Please write out the lines of the data exactly, beginning with the first and ending with the line containing "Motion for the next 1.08"; leave the pictures behind.

*** Dataset records ***

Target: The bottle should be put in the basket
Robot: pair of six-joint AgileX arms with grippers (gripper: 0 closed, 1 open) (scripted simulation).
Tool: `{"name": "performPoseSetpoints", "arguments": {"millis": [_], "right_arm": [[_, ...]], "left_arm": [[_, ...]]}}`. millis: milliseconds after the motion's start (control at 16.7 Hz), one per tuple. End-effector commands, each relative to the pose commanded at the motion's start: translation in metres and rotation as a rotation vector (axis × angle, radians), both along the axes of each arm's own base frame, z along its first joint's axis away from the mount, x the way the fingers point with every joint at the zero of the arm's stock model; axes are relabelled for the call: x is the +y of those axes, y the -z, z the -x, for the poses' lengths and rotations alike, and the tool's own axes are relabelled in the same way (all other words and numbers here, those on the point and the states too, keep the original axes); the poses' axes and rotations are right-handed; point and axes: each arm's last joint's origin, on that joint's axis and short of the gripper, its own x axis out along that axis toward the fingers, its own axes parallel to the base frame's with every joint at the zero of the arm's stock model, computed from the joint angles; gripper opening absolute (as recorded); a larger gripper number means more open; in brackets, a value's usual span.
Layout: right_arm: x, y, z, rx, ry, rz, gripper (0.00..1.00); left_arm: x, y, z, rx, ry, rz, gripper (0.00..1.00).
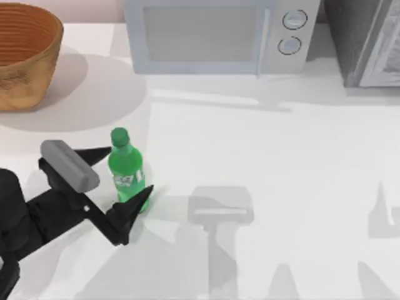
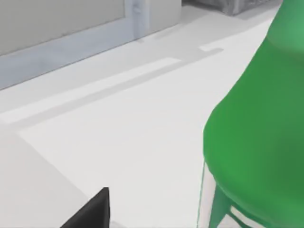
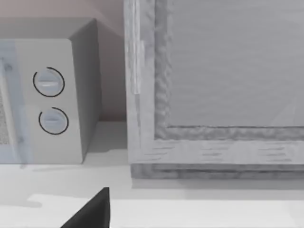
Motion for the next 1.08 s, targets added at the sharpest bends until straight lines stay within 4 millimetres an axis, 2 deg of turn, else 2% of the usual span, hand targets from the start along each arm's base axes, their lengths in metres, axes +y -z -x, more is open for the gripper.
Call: {"name": "performPoseSetpoints", "arguments": {"millis": [180, 480, 1080], "right_arm": [[0.000, 0.000, 0.000, 0.000, 0.000, 0.000, 1.00], [0.000, 0.000, 0.000, 0.000, 0.000, 0.000, 1.00], [0.000, 0.000, 0.000, 0.000, 0.000, 0.000, 1.00]], "left_arm": [[-0.017, 0.006, -0.013, 0.000, 0.000, 0.000, 1.00], [-0.020, 0.007, -0.015, 0.000, 0.000, 0.000, 1.00], [-0.020, 0.007, -0.015, 0.000, 0.000, 0.000, 0.25]]}}
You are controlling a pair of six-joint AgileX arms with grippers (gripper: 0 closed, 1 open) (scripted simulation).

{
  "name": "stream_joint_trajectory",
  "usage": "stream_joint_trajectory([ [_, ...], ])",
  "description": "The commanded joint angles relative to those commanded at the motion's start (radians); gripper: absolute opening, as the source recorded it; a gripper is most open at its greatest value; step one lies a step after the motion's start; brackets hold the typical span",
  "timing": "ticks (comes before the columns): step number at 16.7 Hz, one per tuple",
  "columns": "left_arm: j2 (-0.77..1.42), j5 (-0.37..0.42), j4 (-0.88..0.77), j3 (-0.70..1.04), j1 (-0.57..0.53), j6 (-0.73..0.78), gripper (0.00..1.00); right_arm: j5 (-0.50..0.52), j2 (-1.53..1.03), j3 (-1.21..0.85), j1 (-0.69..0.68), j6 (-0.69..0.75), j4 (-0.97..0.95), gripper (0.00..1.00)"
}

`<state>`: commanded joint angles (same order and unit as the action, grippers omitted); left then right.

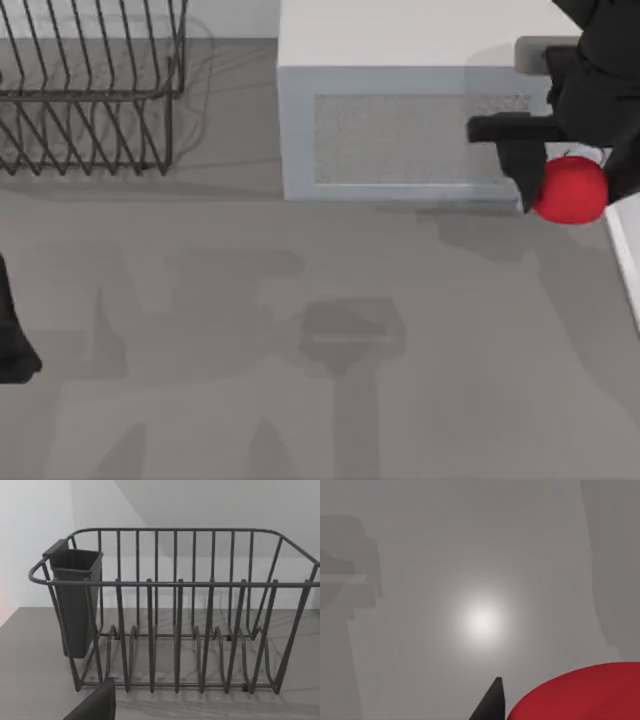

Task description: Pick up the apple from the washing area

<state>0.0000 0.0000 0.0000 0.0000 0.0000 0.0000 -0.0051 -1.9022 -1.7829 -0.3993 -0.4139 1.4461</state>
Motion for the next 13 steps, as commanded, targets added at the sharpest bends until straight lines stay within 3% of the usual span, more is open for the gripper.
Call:
stream_joint_trajectory([
  [3, 0.000, 0.000, 0.000, 0.000, 0.000, 0.000, 1.00, 0.003, 0.091, 0.140, -0.222, -0.220, -0.042, 0.00],
  [6, 0.000, 0.000, 0.000, 0.000, 0.000, 0.000, 1.00, 0.005, 0.160, 0.241, -0.353, -0.351, -0.074, 0.00],
  [13, 0.000, 0.000, 0.000, 0.000, 0.000, 0.000, 1.00, 0.004, 0.179, 0.274, -0.385, -0.387, -0.085, 0.00],
])
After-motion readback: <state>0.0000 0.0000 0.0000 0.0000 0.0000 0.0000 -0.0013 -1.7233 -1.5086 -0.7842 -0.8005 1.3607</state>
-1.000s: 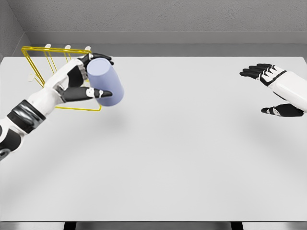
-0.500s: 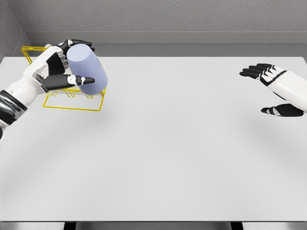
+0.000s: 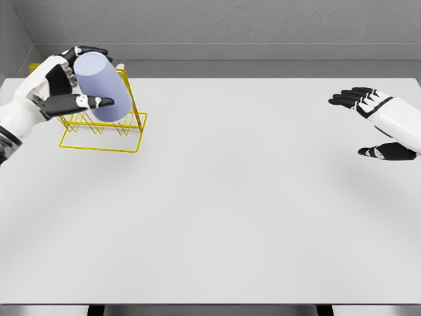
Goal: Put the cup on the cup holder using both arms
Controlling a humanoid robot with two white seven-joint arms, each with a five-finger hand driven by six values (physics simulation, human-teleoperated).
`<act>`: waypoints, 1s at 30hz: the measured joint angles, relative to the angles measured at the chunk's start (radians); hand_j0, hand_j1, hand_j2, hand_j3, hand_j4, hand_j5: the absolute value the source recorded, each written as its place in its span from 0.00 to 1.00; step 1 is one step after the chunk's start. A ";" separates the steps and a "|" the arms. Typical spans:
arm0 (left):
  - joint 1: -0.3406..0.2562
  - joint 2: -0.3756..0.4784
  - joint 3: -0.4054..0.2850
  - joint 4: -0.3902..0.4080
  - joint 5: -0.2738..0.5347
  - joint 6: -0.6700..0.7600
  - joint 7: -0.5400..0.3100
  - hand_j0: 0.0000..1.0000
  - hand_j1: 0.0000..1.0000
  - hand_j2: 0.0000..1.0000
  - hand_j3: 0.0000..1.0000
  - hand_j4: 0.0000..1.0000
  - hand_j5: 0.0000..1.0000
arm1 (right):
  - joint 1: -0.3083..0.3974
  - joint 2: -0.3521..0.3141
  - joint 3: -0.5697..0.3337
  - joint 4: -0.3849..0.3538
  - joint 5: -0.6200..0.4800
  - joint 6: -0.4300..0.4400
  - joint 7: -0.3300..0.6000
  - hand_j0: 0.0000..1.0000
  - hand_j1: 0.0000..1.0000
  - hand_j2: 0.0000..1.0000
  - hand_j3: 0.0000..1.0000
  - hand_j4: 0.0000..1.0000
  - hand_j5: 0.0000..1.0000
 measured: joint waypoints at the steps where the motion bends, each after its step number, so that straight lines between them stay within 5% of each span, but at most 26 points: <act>1: 0.000 0.000 0.000 0.003 0.000 0.000 0.000 0.64 0.64 0.64 0.64 0.64 0.64 | 0.000 0.000 0.000 0.000 0.000 0.000 0.000 1.00 1.00 1.00 1.00 1.00 1.00; 30: -0.003 -0.008 -0.003 0.072 0.014 0.002 0.001 0.66 0.66 0.66 0.66 0.66 0.66 | 0.000 0.000 0.000 0.000 0.000 0.000 0.000 1.00 1.00 1.00 1.00 1.00 1.00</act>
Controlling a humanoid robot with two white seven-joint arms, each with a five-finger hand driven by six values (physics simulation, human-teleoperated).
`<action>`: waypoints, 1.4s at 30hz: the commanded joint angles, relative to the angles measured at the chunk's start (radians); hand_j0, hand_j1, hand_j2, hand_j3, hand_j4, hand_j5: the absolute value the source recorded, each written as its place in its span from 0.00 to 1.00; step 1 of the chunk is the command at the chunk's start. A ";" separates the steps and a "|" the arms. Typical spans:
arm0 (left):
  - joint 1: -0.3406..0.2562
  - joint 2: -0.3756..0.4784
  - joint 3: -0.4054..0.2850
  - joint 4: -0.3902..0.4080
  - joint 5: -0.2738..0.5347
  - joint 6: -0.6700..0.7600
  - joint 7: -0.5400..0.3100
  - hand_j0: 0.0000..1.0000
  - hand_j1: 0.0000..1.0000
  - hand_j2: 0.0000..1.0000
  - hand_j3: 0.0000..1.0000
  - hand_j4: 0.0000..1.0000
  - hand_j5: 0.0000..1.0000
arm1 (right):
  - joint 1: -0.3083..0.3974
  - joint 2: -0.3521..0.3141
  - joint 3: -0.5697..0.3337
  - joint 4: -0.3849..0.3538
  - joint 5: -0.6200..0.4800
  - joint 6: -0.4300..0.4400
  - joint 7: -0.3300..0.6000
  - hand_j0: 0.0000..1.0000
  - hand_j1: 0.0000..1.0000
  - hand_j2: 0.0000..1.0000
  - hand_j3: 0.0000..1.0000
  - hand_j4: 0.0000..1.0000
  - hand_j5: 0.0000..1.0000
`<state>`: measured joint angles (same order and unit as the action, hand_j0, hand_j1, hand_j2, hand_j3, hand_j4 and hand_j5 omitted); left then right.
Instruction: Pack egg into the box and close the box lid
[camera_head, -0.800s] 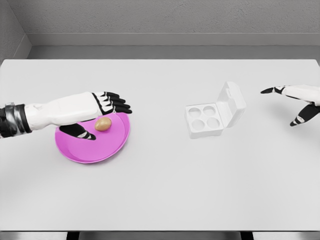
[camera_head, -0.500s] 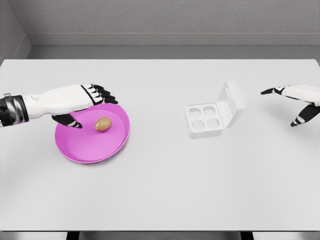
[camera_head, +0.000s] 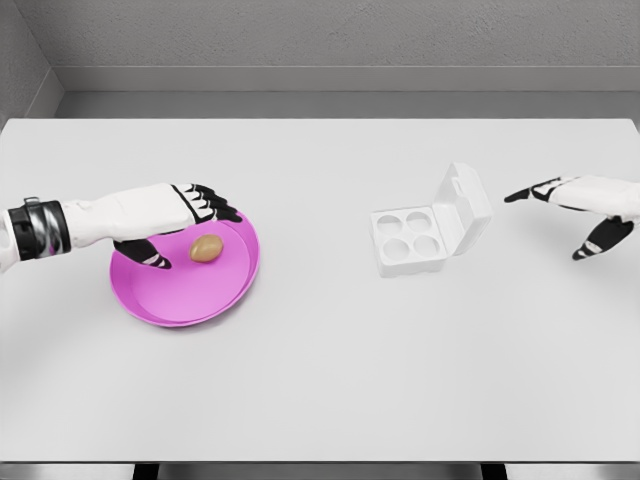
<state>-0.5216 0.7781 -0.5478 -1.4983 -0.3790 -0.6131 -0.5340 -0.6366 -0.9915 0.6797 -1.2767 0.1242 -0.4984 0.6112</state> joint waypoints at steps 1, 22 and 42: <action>0.002 0.001 -0.018 -0.002 0.000 0.002 -0.020 1.00 1.00 1.00 1.00 1.00 1.00 | 0.000 0.001 0.011 -0.001 -0.005 -0.009 0.000 1.00 1.00 1.00 1.00 1.00 1.00; -0.034 -0.066 -0.015 0.075 -0.051 0.002 -0.077 1.00 1.00 1.00 1.00 1.00 1.00 | 0.002 0.036 0.018 0.016 -0.001 -0.009 0.000 1.00 1.00 1.00 1.00 1.00 1.00; -0.049 -0.102 -0.018 0.139 -0.072 0.002 -0.077 1.00 1.00 1.00 1.00 1.00 1.00 | 0.005 0.025 0.011 0.026 -0.001 -0.009 0.000 1.00 1.00 1.00 1.00 1.00 1.00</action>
<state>-0.5706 0.6762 -0.5665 -1.3629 -0.4572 -0.6135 -0.6113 -0.6320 -0.9649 0.6909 -1.2496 0.1279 -0.5092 0.6112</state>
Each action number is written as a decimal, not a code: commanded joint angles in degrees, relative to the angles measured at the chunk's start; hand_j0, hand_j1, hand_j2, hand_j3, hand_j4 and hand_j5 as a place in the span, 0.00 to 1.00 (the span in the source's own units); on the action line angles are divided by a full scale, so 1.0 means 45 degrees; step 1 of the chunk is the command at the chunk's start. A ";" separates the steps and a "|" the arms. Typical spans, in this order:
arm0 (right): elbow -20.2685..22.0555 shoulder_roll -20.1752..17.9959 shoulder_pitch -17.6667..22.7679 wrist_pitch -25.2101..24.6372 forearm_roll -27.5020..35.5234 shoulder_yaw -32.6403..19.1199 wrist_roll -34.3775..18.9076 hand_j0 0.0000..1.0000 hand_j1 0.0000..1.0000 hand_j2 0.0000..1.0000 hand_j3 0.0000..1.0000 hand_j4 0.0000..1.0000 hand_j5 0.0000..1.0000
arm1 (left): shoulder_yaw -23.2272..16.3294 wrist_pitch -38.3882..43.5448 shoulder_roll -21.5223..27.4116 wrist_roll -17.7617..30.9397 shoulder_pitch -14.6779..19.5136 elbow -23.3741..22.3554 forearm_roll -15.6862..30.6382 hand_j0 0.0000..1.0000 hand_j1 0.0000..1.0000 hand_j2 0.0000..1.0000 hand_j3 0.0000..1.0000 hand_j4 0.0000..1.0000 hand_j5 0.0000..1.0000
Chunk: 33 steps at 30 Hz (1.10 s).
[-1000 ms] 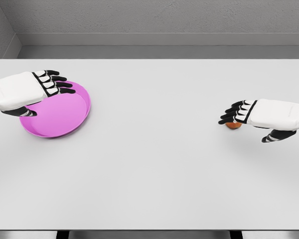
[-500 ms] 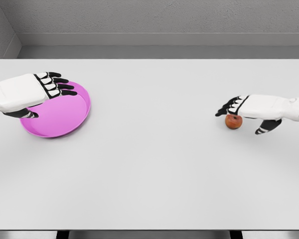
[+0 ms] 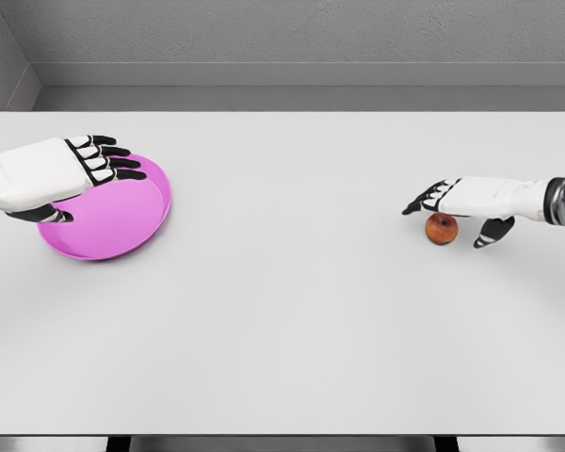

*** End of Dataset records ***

*Answer for this exercise*:
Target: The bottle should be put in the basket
Robot: pair of six-joint AgileX arms with grippers (gripper: 0 closed, 1 open) (scripted simulation).
Tool: `{"name": "performPoseSetpoints", "arguments": {"millis": [_], "right_arm": [[_, ...]], "left_arm": [[_, ...]]}}`. millis: milliseconds after the motion's start (control at 16.7 Hz), one per tuple. End-effector commands, each relative to the pose commanded at the motion's start: translation in metres and rotation as a rotation vector (axis × angle, radians), both along the axes of each arm's own base frame, z along its first joint's axis away from the mount, x the way the fingers point with every joint at the zero of the arm's stock model; axes are relabelled for the call: x is the +y of those axes, y the -z, z the -x, for the poses' lengths and rotations alike, and the tool's own axes are relabelled in the same way (all other words and numbers here, those on the point and the states too, keep the original axes); the poses' axes and rotations are right-handed; point and axes: each arm's last joint's origin, on that joint's axis and short of the gripper, its own x axis out along that axis toward the fingers, its own axes parallel to the base frame's with every joint at the zero of the arm's stock model, computed from the joint angles; gripper opening absolute (as recorded); a larger gripper number means more open; in brackets, a value's usual span.
Layout: right_arm: x, y, z, rx, ry, rz, gripper (0.00..1.00); left_arm: x, y, z, rx, ry, rz, gripper (0.00..1.00).
Motion for the next 1.08 s, targets added at the sharpest bends until straight lines stay within 4 millimetres an axis, 2 deg of turn, else 2% of the usual span, hand targets from the start along each arm's base axes, their lengths in metres, axes +y -z -x, more is open for the gripper.

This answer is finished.